We all want to be the one to crack the code and find the absolute meaning in the song intended by Dylan, even when he scoffs at our attempts. We may be very smart or very stupid in our attempts to decipher meaning as intended by Dylan, but truth be told, we cannot, at least not on a regular basis, do so.

For one thing, we each have our own unique biases and optical prisms we view life from. If we have a Christian bent, we find Christian meanings in Dylan songs that are not realistically there. If we are Jewish, we find Jewish meanings in Dylan songs where perhaps none existed. If we are secular and anti-religion, we insert our own religion protestations in Dylan songs. In other words, we interpolate our own values and beliefs in Dylan songs, to satisfy our own needs.

The other reason we will not crack the code in each Dylan song is because Dylan, in creating his song, uses his own unique and deep set of life experiences and everchanging moods. There are so many personal and public inputs that go into every Dylan song, that it would not be reasonable or even possible for him to relate each song’s intended meaning to us, if indeed there is an intended meaning.

This doesn’t mean we should stop trying to interpret his songs. Our evolving interpretations is what gives each song, extended life.

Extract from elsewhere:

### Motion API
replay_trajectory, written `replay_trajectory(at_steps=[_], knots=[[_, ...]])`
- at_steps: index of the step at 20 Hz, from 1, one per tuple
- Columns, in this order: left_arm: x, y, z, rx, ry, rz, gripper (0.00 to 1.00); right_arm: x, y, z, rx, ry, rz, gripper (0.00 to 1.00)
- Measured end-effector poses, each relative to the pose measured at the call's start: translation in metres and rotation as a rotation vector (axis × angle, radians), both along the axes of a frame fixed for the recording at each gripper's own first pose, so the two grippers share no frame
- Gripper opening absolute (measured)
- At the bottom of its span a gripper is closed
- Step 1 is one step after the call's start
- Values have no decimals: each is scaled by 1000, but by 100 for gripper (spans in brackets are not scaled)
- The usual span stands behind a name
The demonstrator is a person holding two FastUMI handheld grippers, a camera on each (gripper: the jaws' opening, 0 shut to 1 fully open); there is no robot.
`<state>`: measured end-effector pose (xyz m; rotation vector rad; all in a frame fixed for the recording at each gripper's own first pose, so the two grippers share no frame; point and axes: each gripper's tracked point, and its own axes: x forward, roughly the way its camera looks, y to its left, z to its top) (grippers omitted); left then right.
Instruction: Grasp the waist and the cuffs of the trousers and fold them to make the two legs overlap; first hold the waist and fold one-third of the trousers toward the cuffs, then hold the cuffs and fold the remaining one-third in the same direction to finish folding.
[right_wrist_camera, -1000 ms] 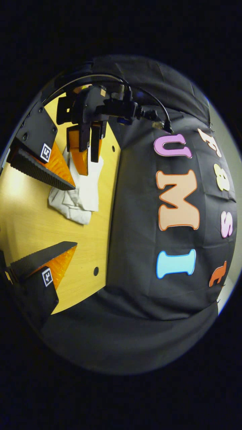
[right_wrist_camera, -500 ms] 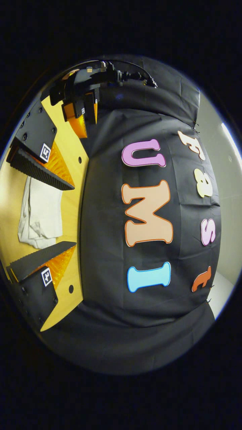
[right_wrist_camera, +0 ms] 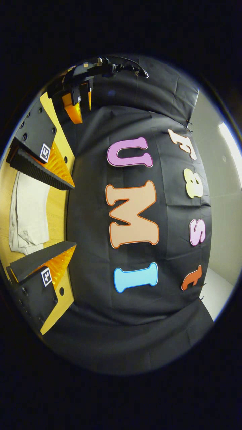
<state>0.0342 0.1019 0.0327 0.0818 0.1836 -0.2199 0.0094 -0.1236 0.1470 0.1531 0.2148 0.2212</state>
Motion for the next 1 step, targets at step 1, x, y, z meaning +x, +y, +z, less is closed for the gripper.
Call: replay_trajectory(at_steps=[1], knots=[[0,-2,3,-9,-5,-2,96,3,-5,4,-10,-8,-6,97]])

Dylan, in creating his song, is like Dr. Frankenstein. His songs become living monsters. Each song has a life of their own. Our interpretations of Dylan songs help give each respective song, life. (Other artists covering and interpreting, musically, Dylan songs, sometimes in different genres, also give Dylan songs, extra-life). Through space or place and time, we give our interpretations and found meanings relevant to us, and which may resonate with other people.

Dylan songs are timeless because they are biblical in proportion. Dylan songs, which often borrow content and imagery from Bible sources, is very much like the Bible. They are both timeless.

Like Dylan songs, the Bible uses metaphors and colourful imagery. Critics of religion and the Bible tend to throw out the baby with the bath water when they fail to recognize the inherent wisdom collected over thousands of years of human civilization in the Bible. Ironically, critics of religion often read and interpret the Bible, the same way that religious fundamentalists interpret it. They both read and interpret the Bible literally, as if it were primarily a history book written directly by G-d.

Mainstream and religious followers have for centuries got past this literal reading and interpretation of the Bible. We recognize the allegories and imagery in the Bible (and in Dylan songs), and study it not so much as a history book but as a record or narrative of the human condition and lesson on human behaviours. For example, in the opening editorial analysis of the English translated Stone Edition of The Torah and Genesis, it states, “We begin the study of the Torah with the realization that the Torah is not a history book, but the charter of Man’s mission in the universe”. The figures in the Bible, while not necessarily real either, represent humans with all their decencies and all their flaws. By way of example, we can relate to King David who exhibited both exceptional and questionable human behaviour. We don’t necessarily believe that G-d directly wrote the Bible, but we allow for the possibility that G-d inspired some or all its writings.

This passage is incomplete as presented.